[DATA SEGMENT]

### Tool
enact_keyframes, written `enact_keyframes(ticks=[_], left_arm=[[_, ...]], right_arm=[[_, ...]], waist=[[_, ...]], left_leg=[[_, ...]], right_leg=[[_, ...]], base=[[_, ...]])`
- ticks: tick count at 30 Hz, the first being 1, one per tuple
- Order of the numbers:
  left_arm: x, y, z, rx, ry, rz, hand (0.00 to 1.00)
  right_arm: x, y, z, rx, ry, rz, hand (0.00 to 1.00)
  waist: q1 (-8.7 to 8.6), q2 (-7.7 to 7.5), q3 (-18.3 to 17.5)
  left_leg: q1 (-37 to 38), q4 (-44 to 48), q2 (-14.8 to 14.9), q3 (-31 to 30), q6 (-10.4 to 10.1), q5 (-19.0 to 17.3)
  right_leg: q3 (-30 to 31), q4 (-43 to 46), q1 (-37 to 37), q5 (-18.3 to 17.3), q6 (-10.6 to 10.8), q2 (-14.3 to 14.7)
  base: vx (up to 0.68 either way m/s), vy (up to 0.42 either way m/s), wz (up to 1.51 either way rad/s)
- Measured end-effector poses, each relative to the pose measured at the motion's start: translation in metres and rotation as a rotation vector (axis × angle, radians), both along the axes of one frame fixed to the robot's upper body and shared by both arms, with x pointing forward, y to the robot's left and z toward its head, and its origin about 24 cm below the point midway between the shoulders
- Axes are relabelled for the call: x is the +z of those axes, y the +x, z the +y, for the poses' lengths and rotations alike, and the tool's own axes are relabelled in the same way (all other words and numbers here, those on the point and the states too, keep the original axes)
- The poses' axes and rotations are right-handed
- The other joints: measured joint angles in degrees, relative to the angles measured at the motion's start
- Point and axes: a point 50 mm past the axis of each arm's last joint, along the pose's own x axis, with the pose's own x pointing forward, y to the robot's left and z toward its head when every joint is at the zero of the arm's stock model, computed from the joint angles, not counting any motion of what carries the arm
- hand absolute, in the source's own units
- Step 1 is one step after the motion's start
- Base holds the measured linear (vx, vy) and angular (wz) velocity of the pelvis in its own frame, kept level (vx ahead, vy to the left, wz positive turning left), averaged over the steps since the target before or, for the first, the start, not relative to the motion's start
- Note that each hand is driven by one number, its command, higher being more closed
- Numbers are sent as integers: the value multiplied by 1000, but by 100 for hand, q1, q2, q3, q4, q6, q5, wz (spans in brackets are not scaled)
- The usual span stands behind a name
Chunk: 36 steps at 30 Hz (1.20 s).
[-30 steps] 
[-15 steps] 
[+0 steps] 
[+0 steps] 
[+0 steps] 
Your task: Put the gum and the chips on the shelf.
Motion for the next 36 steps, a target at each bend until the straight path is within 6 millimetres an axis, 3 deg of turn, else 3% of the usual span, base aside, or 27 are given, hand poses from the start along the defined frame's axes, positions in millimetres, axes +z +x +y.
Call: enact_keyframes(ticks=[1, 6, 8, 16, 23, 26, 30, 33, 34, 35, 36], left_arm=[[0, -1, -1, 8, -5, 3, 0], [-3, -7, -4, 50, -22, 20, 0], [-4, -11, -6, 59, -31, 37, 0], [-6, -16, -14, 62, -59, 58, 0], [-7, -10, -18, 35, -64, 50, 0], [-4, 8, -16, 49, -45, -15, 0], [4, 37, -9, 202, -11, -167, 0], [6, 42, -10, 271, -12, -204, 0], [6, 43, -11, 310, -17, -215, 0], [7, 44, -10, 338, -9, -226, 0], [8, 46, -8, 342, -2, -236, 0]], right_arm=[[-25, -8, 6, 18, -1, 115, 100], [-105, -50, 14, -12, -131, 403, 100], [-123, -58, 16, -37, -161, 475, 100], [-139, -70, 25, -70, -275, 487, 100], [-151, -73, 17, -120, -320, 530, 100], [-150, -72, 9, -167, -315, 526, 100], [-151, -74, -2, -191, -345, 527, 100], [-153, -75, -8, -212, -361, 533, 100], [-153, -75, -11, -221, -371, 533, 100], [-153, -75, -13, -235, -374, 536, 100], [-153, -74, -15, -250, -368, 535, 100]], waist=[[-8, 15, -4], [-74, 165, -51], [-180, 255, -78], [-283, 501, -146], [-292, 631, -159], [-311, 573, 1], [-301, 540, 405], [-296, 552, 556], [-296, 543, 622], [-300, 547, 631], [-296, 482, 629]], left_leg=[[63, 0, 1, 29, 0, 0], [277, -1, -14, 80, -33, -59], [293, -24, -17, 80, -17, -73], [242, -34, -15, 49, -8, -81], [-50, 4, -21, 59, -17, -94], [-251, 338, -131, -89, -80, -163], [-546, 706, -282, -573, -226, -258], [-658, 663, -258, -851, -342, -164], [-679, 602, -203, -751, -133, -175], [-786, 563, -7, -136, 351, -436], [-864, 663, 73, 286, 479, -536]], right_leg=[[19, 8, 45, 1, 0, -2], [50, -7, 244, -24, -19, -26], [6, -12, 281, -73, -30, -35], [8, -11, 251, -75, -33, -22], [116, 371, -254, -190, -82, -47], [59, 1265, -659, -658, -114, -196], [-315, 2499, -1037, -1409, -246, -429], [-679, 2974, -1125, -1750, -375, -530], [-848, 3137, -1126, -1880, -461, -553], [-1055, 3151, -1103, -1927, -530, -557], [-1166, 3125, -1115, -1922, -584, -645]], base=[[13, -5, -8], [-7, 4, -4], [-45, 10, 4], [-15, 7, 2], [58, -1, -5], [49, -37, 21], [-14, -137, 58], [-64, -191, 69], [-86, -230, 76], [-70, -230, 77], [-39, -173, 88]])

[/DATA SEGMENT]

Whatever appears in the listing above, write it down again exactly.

### Tool
enact_keyframes, written `enact_keyframes(ticks=[_], left_arm=[[_, ...]], right_arm=[[_, ...]], waist=[[_, ...]], left_leg=[[_, ...]], right_leg=[[_, ...]], base=[[_, ...]])`
- ticks: tick count at 30 Hz, the first being 1, one per tuple
- Order of the numbers:
  left_arm: x, y, z, rx, ry, rz, hand (0.00 to 1.00)
  right_arm: x, y, z, rx, ry, rz, hand (0.00 to 1.00)
  waist: q1 (-8.7 to 8.6), q2 (-7.7 to 7.5), q3 (-18.3 to 17.5)
  left_leg: q1 (-37 to 38), q4 (-44 to 48), q2 (-14.8 to 14.9), q3 (-31 to 30), q6 (-10.4 to 10.1), q5 (-19.0 to 17.3)
  right_leg: q3 (-30 to 31), q4 (-43 to 46), q1 (-37 to 37), q5 (-18.3 to 17.3), q6 (-10.6 to 10.8), q2 (-14.3 to 14.7)
  base: vx (up to 0.68 either way m/s), vy (up to 0.42 either way m/s), wz (up to 1.51 either way rad/s)
- Measured end-effector poses, each relative to the pose measured at the motion's start: translation in metres and rotation as a rotation vector (axis × angle, radians), both along the axes of one frame fixed to the robot's upper body and shared by both arms, with x pointing forward, y to the robot's left and z toward its head, and its origin about 24 cm below the point midway between the shoulders
- Axes are relabelled for the call: x is the +z of those axes, y the +x, z the +y, for the poses' lengths and rotations alike, and the tool's own axes are relabelled in the same way (all other words and numbers here, those on the point and the states too, keep the original axes)
- The poses' axes and rotations are right-handed
- The other joints: measured joint angles in degrees, relative to the angles measured at the motion's start
- Point and axes: a point 50 mm past the axis of each arm's last joint, along the pose's own x axis, with the pose's own x pointing forward, y to the robot's left and z toward its head when every joint is at the zero of the arm's stock model, computed from the joint angles, not counting any motion of what carries the arm
- hand absolute, in the source's own units
- Step 1 is one step after the motion's start
- Base holds the measured linear (vx, vy) and angular (wz) velocity of the pelvis in its own frame, kept level (vx ahead, vy to the left, wz positive turning left), averaged over the steps since the target before or, for the first, the start, not relative to the motion's start
- Note that each hand is driven by one number, its command, higher being more closed
- Numbers are sent as integers: the value multiplied by 1000, but by 100 for hand, q1, q2, q3, q4, q6, q5, wz (spans in brackets are not scaled)
- The usual span stands behind a name
Chunk: 36 steps at 30 Hz (1.20 s).
[-30 steps] 
[-15 steps] 
[+0 steps] 
[+0 steps] 
[+0 steps] 
Your task: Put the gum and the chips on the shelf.
Motion for the next 36 steps, a target at each bend until the straight path is within 6 millimetres an axis, 3 deg of turn, else 3% of the usual span, base aside, or 27 are given, hand poses from the start along the defined frame's axes, positions in millimetres, axes +z +x +y.
Call: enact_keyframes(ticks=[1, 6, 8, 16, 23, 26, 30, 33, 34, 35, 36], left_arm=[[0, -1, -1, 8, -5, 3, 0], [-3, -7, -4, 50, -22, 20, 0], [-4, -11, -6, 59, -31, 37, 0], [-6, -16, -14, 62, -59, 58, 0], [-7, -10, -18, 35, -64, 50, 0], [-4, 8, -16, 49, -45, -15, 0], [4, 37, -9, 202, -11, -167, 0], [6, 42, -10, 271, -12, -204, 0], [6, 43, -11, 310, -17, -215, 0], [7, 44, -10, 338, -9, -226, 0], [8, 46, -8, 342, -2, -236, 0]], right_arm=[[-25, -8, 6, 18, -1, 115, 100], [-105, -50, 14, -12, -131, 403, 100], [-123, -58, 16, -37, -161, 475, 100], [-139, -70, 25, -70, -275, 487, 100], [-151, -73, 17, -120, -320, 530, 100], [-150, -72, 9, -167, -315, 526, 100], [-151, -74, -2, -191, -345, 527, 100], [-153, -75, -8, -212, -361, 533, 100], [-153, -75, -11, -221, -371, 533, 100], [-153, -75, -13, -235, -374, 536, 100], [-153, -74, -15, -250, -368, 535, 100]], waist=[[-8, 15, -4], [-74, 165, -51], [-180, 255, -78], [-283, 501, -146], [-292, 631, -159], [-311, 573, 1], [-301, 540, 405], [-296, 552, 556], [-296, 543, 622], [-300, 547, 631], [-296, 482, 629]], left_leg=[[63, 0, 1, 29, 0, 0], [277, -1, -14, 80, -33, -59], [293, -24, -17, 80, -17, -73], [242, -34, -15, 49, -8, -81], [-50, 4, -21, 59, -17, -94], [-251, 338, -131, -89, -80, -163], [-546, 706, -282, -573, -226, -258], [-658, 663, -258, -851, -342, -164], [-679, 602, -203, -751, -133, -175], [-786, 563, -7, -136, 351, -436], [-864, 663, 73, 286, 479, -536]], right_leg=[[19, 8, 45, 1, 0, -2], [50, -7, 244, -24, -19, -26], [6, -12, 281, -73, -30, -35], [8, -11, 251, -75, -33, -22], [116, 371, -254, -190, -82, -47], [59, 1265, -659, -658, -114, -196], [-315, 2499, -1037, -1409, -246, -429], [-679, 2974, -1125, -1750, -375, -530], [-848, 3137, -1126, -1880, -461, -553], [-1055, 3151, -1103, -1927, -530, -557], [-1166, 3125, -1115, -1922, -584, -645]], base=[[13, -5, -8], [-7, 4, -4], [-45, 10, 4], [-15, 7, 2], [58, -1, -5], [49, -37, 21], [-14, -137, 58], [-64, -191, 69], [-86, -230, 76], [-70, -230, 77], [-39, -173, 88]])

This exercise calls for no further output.